American actor and stuntman (1919–1988)

Charles Hugh Roberson (May 10, 1919 - June 8, 1988) was an American actor and stuntman.

==Biography==
Roberson grew up on a ranch near Roswell, New Mexico, and left school at 13 to become a cowhand and oilfield roughneck. He married and took his wife and daughter to California, where he joined the Culver City Police Department and guarded the gate at MGM studios. Following army service in World War II, he returned to the police force. During duty at Warner Bros. studios during a labor strike, he met stuntman Guy Teague, who alerted him to a stunt job at Republic Pictures. Teague had been John Wayne's stunt double for many years and was able to show him the ropes. Chuck also resembled John Carroll, whom Roberson doubled in his first picture, Wyoming (1947). He played small roles and performed stunts in other roles in the same film. He graduated to larger supporting roles in Westerns for Wayne and John Ford, and to a parallel career as a second-unit director.
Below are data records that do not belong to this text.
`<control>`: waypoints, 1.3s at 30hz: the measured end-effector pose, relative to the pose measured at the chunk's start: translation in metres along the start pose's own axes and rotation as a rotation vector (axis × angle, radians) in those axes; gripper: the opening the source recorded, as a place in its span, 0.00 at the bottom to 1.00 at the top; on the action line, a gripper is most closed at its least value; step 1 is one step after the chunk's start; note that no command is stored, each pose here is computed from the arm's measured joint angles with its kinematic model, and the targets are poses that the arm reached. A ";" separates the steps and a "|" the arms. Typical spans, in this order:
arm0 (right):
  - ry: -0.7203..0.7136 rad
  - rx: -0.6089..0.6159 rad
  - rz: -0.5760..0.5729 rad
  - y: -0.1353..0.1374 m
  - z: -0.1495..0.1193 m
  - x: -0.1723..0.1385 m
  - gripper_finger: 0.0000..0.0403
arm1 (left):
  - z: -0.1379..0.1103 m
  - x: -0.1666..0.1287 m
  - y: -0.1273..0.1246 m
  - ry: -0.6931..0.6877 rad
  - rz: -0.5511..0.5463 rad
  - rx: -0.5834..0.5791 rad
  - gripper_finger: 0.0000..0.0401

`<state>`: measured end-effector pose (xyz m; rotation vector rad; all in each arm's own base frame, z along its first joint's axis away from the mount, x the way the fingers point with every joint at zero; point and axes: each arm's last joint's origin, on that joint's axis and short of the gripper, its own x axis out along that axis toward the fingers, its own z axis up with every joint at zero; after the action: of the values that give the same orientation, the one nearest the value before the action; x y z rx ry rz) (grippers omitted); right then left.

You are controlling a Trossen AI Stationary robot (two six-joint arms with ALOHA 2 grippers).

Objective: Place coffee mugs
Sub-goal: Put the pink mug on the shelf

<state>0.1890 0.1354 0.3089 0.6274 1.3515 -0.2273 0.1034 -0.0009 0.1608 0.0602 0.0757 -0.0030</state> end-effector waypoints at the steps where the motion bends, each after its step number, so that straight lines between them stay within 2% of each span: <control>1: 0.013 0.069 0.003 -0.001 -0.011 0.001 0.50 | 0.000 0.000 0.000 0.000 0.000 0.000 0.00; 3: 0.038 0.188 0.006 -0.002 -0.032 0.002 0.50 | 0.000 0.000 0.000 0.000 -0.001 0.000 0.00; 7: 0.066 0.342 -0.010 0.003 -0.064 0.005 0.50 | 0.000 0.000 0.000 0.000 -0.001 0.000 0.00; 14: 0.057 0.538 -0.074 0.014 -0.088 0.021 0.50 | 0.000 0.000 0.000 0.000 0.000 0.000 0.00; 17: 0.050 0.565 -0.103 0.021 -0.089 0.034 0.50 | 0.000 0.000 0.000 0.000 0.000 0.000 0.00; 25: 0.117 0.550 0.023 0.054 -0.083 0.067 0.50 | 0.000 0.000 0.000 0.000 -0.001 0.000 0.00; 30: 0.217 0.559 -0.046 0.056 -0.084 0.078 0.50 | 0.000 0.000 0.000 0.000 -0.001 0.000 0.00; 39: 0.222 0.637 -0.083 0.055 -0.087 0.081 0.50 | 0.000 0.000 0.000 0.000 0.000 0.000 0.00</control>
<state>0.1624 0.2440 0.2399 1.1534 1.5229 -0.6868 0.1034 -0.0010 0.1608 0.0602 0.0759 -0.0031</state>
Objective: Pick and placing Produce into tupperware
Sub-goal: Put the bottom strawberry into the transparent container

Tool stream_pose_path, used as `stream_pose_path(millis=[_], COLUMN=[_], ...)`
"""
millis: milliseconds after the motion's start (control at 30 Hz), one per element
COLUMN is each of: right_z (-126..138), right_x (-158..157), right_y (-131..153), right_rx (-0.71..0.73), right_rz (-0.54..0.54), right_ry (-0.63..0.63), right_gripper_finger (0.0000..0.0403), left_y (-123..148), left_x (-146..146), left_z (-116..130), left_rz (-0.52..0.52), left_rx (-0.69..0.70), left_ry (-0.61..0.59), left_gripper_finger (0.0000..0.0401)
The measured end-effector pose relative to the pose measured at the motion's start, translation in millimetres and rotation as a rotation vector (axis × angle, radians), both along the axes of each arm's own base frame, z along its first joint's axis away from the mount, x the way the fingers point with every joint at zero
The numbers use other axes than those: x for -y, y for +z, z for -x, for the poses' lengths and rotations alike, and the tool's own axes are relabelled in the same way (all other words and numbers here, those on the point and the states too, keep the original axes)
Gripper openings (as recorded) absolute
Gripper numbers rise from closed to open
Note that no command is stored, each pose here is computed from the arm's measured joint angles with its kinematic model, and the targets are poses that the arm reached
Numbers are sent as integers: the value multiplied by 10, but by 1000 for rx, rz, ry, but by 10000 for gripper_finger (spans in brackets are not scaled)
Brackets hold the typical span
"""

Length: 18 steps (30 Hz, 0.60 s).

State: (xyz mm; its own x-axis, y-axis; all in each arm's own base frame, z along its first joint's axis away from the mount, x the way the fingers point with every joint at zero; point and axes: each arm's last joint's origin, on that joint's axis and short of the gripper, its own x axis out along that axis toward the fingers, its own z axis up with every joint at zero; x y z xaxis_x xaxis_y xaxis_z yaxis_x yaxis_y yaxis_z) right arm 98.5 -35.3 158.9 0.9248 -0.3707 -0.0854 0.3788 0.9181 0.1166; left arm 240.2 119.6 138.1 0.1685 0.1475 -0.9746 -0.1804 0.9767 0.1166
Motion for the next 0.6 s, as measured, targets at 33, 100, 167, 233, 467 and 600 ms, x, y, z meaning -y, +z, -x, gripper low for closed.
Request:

His television appearances include The Lone Ranger, The Adventures of Kit Carson, Lawman, Death Valley Days, Have Gun – Will Travel, Laramie, Gunsmoke, The Virginian, Laredo, Bonanza, Daniel Boone, and The Big Valley. Roberson also appeared in Disney's television Westerns The Swamp Fox and Texas John Slaughter. They were part of The Wonderful World of Color. Prior to that, he portrayed a Confederate prison captain in The Great Locomotive Chase.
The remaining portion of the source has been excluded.